Veille sur les thérapies innovantes et commissions spécialisées (Article 15): La Haute Autorité de santé aura pour mission d’assurer une veille sur les produits de thérapie innovante et pourra créer des commissions spécialisées pour l’évaluation de certains produits ou actes médicaux.
Prix des médicaments innovants (Article 16): Le prix des médicaments présentant une efficacité et une sécurité présumées, répondant à un besoin thérapeutique majeur, pourra être fixé expérimentalement en tenant compte d’une évaluation de leur valeur thérapeutique relative par la Haute Autorité de santé, avec réévaluation périodique.
Accès précoce aux médicaments d’innovation thérapeutique (Article 16 bis): Un nouveau dispositif permet, à titre exceptionnel, la mise à disposition temporaire et nominative de médicaments d’innovation thérapeutique à un stade précoce de développement pour des patients incurables, sous certaines conditions et avec une procédure déclarative et une surveillance stricte.
Évaluation médico-économique et données de vie réelle (Article 18): L’évaluation médico-économique des produits de santé devra intégrer les données de santé en vie réelle.

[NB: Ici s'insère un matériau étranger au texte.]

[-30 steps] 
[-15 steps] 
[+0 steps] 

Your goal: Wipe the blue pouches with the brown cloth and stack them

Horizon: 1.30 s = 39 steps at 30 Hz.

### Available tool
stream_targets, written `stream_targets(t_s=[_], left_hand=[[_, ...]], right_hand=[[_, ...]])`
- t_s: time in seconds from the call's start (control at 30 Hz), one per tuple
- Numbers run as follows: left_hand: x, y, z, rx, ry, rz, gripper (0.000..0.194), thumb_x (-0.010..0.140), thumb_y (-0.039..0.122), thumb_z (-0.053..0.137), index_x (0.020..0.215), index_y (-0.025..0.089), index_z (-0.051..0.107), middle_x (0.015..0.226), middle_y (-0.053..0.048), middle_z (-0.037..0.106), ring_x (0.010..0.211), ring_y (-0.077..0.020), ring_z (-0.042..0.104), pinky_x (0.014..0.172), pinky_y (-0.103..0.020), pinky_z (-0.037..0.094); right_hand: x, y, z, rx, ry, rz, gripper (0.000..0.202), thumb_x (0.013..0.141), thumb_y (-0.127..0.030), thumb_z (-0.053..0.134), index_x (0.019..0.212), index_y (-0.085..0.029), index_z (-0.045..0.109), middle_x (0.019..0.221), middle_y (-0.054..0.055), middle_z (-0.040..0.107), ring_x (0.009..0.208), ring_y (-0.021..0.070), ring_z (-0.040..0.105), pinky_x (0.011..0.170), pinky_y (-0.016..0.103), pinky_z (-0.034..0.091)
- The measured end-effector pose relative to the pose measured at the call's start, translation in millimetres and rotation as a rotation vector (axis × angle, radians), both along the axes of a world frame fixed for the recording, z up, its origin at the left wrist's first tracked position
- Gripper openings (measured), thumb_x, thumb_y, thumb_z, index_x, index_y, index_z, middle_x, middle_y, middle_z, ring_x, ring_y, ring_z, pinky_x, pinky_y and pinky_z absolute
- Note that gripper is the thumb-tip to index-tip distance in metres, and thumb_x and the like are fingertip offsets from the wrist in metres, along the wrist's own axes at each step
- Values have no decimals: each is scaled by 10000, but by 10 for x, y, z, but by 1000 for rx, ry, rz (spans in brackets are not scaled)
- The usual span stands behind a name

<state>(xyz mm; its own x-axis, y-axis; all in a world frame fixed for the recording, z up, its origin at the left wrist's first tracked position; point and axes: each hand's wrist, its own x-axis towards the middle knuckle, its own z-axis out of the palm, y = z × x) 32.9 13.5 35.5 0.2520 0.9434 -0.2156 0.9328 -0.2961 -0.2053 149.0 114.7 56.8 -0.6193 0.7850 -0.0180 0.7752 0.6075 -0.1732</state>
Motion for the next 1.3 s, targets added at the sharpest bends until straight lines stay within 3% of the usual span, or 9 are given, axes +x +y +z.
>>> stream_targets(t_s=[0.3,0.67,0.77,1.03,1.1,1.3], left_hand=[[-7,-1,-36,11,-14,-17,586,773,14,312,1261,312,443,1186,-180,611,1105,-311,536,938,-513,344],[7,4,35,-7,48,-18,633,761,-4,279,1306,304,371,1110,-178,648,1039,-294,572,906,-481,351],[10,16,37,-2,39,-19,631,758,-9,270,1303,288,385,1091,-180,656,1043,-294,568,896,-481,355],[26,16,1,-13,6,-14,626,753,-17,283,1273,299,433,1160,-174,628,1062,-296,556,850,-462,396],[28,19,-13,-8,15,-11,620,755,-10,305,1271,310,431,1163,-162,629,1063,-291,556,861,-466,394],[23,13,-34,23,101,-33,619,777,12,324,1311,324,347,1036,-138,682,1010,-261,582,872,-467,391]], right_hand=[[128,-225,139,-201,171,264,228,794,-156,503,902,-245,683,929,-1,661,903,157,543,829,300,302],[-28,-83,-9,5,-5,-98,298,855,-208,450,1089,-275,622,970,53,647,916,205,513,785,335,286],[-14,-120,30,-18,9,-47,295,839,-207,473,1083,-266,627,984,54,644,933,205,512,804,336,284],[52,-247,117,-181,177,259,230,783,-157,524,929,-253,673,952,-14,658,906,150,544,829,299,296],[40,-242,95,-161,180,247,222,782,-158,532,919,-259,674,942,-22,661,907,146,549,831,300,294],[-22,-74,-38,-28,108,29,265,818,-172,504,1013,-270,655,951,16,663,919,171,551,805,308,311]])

Accès aux données pour le contrôle qualité (Article 18 bis): Les personnes chargées du contrôle qualité du recueil de données pour les médicaments sous autorisation temporaire d’utilisation ou de mise sur le marché pourront accéder aux données individuelles nécessaires, sous réserve d’information et d’absence d’opposition des personnes concernées.

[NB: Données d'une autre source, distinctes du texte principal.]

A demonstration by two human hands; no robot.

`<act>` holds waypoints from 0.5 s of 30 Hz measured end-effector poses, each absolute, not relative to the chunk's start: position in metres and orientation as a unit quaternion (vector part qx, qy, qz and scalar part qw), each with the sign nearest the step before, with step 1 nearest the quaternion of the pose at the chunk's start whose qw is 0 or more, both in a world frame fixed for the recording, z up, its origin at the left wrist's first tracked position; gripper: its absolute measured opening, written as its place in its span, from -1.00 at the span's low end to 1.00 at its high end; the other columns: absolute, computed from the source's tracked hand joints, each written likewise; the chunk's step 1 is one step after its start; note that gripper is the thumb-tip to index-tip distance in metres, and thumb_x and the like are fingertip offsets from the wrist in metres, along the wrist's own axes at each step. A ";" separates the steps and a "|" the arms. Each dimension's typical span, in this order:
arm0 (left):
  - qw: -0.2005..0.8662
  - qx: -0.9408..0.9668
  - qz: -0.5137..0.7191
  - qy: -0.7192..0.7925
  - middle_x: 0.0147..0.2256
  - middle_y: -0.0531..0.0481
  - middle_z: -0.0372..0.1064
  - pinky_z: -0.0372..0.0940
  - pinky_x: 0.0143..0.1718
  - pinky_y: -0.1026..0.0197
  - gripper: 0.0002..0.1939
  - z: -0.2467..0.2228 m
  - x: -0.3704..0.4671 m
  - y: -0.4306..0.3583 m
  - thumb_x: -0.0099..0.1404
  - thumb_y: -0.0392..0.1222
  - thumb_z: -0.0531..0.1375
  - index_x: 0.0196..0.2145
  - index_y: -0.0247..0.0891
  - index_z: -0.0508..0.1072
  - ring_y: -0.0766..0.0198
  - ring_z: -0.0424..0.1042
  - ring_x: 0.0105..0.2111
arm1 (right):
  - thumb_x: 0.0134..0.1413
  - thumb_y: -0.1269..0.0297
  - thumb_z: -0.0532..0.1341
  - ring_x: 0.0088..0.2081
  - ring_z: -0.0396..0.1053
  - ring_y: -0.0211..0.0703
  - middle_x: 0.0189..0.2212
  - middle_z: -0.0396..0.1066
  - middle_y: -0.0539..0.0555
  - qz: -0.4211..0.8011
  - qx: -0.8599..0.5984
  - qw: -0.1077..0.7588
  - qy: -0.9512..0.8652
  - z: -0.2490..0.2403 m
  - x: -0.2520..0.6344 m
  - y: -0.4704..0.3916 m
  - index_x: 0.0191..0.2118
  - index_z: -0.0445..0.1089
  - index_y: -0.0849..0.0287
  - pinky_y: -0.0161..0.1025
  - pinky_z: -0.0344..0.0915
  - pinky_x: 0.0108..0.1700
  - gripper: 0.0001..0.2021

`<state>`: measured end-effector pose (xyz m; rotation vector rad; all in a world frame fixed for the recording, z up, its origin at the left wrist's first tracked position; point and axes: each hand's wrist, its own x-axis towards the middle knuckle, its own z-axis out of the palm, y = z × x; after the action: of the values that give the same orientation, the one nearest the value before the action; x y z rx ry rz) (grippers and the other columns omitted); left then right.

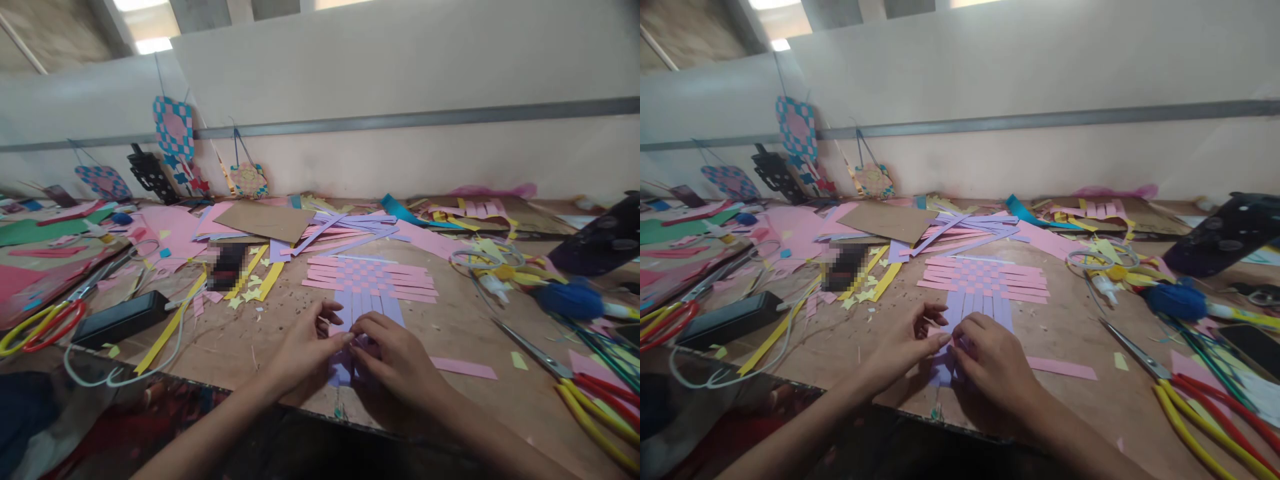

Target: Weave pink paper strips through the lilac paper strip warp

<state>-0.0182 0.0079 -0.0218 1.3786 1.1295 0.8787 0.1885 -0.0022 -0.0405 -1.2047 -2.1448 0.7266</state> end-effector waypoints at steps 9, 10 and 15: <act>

Espace numérique de santé (Article 19): Un espace numérique de santé est mis à disposition de chaque personne pour gérer ses données de santé et participer à son parcours de soins, intégrant le dossier médical partagé.
Évaluation de l’efficacité des traitements en vie réelle (Article 20): L’accès aux données du système national des données de santé est étendu à l’évaluation de l’efficacité en vie réelle des traitements, sous condition de validation du protocole de recherche et de remise annuelle d’une étude à l’Agence nationale de sécurité du médicament et des produits de santé.
Protection des données de santé par les complémentaires (Article 21): Les données de santé traitées par les organismes d’assurance maladie complémentaire ne pourront pas être utilisées pour exclure des garanties ou modifier les cotisations d’assurance.
Hébergement et gestion des données de santé (Article 22): L’hébergement et la gestion des données du système national des données de santé devront être assurés par un ou plusieurs opérateurs relevant exclusivement de la juridiction de l’Union européenne.
Compensation financière (Article 23): Les conséquences financières de la loi pour l’État et la sécurité sociale seront compensées par une taxe additionnelle aux droits existants.